Exercise instructions - The lines from the one with "red serving tray: 313,142 stays" through the last line below are to be copied exactly; no other lines are to be returned.
=== Begin Enclosure ===
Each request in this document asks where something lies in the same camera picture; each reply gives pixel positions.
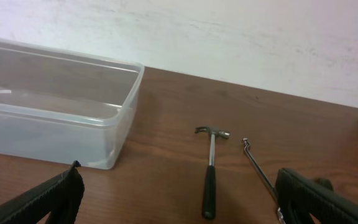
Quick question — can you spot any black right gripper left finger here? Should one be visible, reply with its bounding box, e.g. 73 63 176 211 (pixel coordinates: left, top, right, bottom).
0 161 85 224

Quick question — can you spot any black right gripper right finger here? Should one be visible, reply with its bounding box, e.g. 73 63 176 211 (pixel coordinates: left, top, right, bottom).
275 168 358 224

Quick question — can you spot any silver offset wrench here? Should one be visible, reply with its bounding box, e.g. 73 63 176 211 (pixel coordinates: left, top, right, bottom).
242 138 285 224

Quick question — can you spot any claw hammer black handle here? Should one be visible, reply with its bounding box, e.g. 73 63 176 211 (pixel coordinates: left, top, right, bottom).
195 126 230 220

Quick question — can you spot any clear plastic container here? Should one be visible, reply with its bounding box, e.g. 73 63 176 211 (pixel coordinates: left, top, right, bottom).
0 39 144 170

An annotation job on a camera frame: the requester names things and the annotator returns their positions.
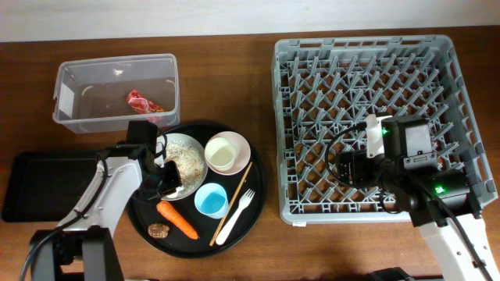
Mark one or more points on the grey dishwasher rack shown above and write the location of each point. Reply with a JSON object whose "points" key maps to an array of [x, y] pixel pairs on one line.
{"points": [[324, 86]]}

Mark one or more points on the red snack wrapper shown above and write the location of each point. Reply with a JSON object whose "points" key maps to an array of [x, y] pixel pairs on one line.
{"points": [[142, 105]]}

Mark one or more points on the black rectangular tray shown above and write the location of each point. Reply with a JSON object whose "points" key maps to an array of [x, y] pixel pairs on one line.
{"points": [[44, 186]]}

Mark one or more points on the light blue cup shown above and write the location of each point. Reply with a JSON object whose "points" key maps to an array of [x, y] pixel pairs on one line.
{"points": [[211, 200]]}

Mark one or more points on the brown food lump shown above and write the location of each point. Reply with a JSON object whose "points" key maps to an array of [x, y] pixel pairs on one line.
{"points": [[158, 230]]}

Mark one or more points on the white plastic fork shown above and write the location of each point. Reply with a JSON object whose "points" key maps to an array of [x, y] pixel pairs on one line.
{"points": [[243, 203]]}

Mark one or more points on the wooden chopstick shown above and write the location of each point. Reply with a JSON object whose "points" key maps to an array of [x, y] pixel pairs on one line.
{"points": [[231, 202]]}

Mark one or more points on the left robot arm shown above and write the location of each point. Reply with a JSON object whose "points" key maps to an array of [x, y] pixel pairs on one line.
{"points": [[81, 246]]}

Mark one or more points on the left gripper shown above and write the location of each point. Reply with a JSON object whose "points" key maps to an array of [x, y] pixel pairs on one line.
{"points": [[173, 182]]}

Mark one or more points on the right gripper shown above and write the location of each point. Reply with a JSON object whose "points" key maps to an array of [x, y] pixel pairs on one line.
{"points": [[359, 160]]}

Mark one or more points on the round black serving tray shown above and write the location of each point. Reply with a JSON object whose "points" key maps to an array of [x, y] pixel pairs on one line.
{"points": [[177, 244]]}

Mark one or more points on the pink bowl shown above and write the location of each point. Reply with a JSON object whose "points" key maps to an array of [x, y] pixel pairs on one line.
{"points": [[243, 152]]}

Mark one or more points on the cream white cup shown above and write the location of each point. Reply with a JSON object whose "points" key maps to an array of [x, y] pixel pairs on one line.
{"points": [[220, 153]]}

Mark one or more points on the clear plastic bin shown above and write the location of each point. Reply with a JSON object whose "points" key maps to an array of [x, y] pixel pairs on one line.
{"points": [[91, 94]]}

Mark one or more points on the grey plate with rice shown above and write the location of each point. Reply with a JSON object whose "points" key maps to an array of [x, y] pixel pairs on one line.
{"points": [[187, 153]]}

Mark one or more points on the orange carrot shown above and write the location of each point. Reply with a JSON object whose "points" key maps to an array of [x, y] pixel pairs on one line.
{"points": [[169, 212]]}

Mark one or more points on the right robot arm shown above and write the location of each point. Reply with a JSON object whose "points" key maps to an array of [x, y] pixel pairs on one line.
{"points": [[440, 204]]}

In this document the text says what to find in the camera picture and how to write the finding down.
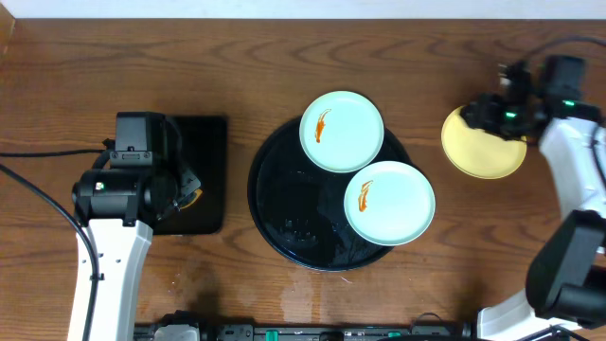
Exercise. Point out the light blue plate top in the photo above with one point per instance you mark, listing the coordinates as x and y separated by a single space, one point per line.
341 131

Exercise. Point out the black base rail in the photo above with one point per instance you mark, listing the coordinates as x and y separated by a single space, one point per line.
182 325

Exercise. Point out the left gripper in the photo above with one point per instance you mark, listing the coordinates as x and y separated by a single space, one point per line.
187 185

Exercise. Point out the black rectangular tray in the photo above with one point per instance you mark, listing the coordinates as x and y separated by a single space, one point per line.
205 148

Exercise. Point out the light blue plate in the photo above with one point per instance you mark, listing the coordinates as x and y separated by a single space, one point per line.
389 203
341 131

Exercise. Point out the yellow plate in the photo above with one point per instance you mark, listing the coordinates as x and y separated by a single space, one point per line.
477 153

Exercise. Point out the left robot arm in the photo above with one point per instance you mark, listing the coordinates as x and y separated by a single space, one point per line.
137 182

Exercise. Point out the round black tray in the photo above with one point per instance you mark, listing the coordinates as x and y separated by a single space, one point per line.
298 207

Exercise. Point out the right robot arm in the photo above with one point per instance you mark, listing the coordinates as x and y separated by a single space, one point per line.
565 289

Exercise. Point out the orange green sponge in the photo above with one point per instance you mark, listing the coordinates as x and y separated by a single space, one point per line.
192 198

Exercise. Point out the light blue plate right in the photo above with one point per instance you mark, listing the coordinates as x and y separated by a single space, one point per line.
389 203

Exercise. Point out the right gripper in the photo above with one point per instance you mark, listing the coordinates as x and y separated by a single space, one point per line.
481 114

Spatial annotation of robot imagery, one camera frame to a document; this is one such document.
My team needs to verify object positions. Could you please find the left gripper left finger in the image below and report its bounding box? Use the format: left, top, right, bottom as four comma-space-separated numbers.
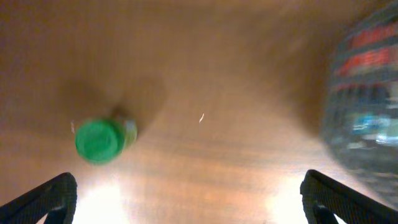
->
1, 172, 77, 224

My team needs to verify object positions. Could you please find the green lid jar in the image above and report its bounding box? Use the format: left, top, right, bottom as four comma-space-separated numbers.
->
75, 118, 137, 164

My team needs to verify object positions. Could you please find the grey plastic basket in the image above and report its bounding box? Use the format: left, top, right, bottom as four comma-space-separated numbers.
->
320, 1, 397, 207

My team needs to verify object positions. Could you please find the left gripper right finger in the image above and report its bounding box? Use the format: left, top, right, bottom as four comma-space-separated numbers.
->
300, 169, 397, 224

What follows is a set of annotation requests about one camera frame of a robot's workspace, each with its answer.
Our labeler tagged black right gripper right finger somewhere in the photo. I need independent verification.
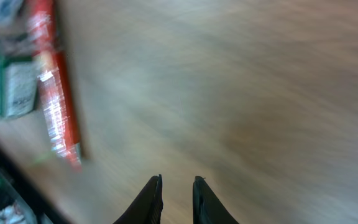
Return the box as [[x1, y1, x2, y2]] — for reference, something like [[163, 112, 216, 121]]
[[193, 176, 239, 224]]

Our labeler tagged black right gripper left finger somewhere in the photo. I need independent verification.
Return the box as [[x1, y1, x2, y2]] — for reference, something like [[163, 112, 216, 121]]
[[113, 175, 163, 224]]

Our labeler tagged red coffee stick sachet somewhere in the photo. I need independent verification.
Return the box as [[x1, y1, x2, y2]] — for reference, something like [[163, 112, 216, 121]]
[[28, 0, 81, 169]]

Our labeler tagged green gum pack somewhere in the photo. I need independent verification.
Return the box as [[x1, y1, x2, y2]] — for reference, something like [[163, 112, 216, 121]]
[[0, 34, 38, 119]]

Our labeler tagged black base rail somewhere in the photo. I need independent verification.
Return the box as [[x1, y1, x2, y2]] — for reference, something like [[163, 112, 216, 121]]
[[0, 148, 71, 224]]

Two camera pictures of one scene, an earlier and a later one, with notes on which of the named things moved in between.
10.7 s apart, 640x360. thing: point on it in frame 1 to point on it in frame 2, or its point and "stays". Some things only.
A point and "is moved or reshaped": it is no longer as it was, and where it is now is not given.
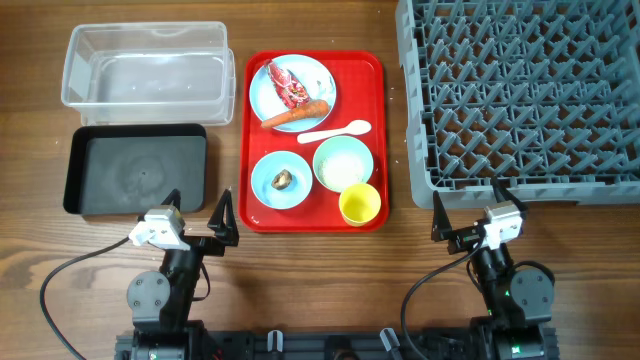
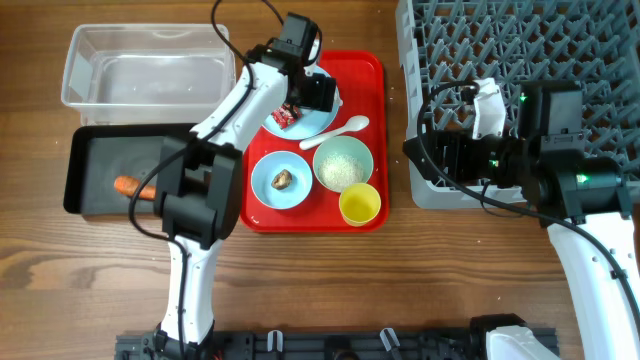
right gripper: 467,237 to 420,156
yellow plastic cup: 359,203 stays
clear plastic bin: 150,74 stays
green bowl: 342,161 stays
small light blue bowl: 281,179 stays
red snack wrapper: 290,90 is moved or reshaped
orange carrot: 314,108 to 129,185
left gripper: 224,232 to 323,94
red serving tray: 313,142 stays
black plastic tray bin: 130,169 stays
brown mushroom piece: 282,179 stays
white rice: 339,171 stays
=== End Enclosure ===
Solution for this exercise -
red serving tray: 313,142 stays
black plastic tray bin: 130,169 stays
brown mushroom piece: 282,179 stays
white rice: 339,171 stays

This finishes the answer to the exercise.